Following on from World Mental Health Day on 10th October, this month’s blog focuses on the wider issue of employee wellbeing and what you can do to help your employees help themselves.
What makes for a healthy workplace
As an employer we like to believe that we are running a tight ship with effective policies, hardworking content employees and a happy productive working environment. But is this really the case? Do you know what an unhealthy workplace looks like? ACAS suggests that the following are some of the indicators that all may not be well…
• Poor customer service
• High levels of absence
• Reduced productivity
All is not lost however. It is never too late to work with your staff to make a better environment for all. Work with appropriate team members to create effective company policies that are adhered to and communicate these affectively to all. Offer training courses to line managers and other key staff to help them support those who are experiencing mental health concerns. Managing Staff Experiencing Mental Ill Health is a useful guide. With an estimated 57% of UK workers having mental health difficulties at some point in their life, it would be a worthwhile investment of both time and money. Charities such as MIND provide advice, support and training courses to individuals and companies.
It is reported that 45% of UK companies now have a clearly-defined wellbeing strategy in place, (up 15% from 2016). The top areas of focus in these schemes are mental health support, employee assistance programmes (EAPs) and on-site medical support.
EAPs aim to help employees with both personal and professional concerns that could, if left, impact their job performance, health, mental and emotional well-being. Research undertaken by Punter Southall Health and Protection revealed that these schemes were favoured by 89% of employers thanks to their success in helping employees cope with personal or work-related issues in an effective way.
Create a culture of healthy working relationships between management and staff; one where employees have opportunities to feel valued and involved in the businesses future. This will help to build trusting relations between colleagues and management allowing for open and honest communications and support to be offered. Promoting Positive Mental Health in the Workplace is a useful guide.
There is however, a limit to how much you as an employer can do. The most proactive course of action would support and encourage employees to help themselves whenever possible.
Get them moving
Simple steps such as banning the use of unnecessary emails or calls; encourage staff to walk to each other’s desk to discuss matters instead. Utilise a spacious office; not only do they allow for collaborative working but they’re also a chance for employees to get some exercise. Regular exercise has proven to have a profoundly positive impact on depression, anxiety, ADHD, and more. It also relieves stress, improves memory, helps you sleep better, and boosts overall mood. You do not necessarily have to move office base to achieve this – simply re-structuring the office layout and investing in height-adjustable tables, that allow for sitting or standing work, or treadmill desks, can all provide employees with a more positive working environment. Encourage desk based staff to try an office workout from their desk, go to: Office workouts you can do from your desk, alternatively add an element of competition and encourage staff to complete a weekly ‘step’ challenge.

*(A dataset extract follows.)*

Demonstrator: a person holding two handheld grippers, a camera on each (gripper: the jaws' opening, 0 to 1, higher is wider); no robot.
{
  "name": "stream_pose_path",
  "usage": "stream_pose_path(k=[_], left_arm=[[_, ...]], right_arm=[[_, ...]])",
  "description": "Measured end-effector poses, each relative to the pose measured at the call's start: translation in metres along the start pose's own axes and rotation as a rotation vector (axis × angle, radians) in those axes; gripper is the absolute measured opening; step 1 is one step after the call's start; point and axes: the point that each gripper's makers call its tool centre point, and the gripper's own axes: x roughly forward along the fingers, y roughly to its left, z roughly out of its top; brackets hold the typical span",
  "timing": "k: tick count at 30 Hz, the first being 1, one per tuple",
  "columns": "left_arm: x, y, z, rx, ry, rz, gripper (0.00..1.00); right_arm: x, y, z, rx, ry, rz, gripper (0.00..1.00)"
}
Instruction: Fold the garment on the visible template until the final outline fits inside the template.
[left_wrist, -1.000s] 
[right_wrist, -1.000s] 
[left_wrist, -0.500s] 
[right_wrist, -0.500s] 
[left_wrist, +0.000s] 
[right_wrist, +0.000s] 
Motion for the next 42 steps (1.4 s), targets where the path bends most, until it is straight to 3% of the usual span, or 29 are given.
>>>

Having a secluded space for employees to go and de-stress in private could help prevent any workplace issues before they arise. Dealing with Stress in the Workplace is a useful guide. Let your employees know that they have this safe space to go and calm down in, before everything gets on top of them. Have clear guidelines of use set out in a working policy to prevent any misunderstandings occurring.

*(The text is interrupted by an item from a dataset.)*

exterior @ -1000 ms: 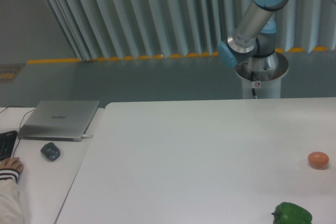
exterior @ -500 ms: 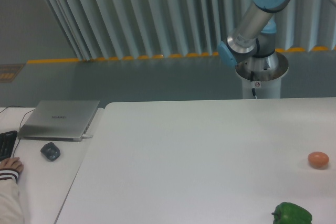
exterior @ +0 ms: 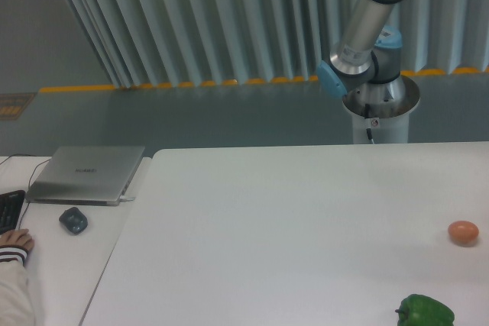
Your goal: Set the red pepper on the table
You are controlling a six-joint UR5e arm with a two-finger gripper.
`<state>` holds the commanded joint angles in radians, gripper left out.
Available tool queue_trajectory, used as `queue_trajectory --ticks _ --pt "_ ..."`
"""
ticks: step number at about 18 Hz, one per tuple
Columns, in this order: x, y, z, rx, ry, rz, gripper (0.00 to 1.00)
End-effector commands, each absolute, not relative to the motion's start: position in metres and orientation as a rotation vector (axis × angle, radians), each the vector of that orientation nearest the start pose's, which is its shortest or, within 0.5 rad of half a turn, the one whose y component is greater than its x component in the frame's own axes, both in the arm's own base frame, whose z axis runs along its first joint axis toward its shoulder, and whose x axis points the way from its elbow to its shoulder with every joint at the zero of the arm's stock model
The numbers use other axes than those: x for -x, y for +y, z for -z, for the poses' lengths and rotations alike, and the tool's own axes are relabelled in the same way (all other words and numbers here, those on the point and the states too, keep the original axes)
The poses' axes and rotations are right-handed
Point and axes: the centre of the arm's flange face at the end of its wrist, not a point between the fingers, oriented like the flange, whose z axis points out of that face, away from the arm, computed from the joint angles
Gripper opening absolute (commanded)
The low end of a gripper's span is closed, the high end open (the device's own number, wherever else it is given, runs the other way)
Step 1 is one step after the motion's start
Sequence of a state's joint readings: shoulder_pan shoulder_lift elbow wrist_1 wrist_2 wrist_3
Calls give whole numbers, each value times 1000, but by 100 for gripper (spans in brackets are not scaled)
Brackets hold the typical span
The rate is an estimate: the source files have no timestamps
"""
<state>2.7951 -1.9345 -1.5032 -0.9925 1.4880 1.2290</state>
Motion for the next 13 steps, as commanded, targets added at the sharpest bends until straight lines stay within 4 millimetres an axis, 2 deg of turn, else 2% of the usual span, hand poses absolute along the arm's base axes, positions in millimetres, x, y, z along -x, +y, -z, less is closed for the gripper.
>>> queue_trajectory --ticks 4,6,10,13 --pt "511 396 -386 2934 32 -330 11" --pt "485 406 -387 2935 69 -317 11" --pt "438 426 -368 2959 163 -259 11" --pt "405 440 -331 3052 256 -223 11"
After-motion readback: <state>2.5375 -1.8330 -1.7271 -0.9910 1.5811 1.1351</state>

Good stuff in, good stuff out
We all know the benefits of healthy eating, as the old ‘an apple a day…’ saying goes. Getting your recommended amount of fruit and vegetables a day can help keep your heart healthy and improve overall wellbeing. If you have a communal kitchen or sitting area, consider putting out fruit bowls for people to pick at as they pass. To share the cost, you could talk to your team members about each paying a small amount into a monthly kitty that is used to buy healthy food and snacks for the team to share.
Ultimately, the main thing to remember as an employer is that you need to be trusted, approachable and considerate towards how employees may be feeling. Support them to find a working solution that is right for them and be prepared to make reasonable adjustments to achieve this. Raising people’s happiness has been proven to make them more productive by between 7% – 12%, a positive result for all parties.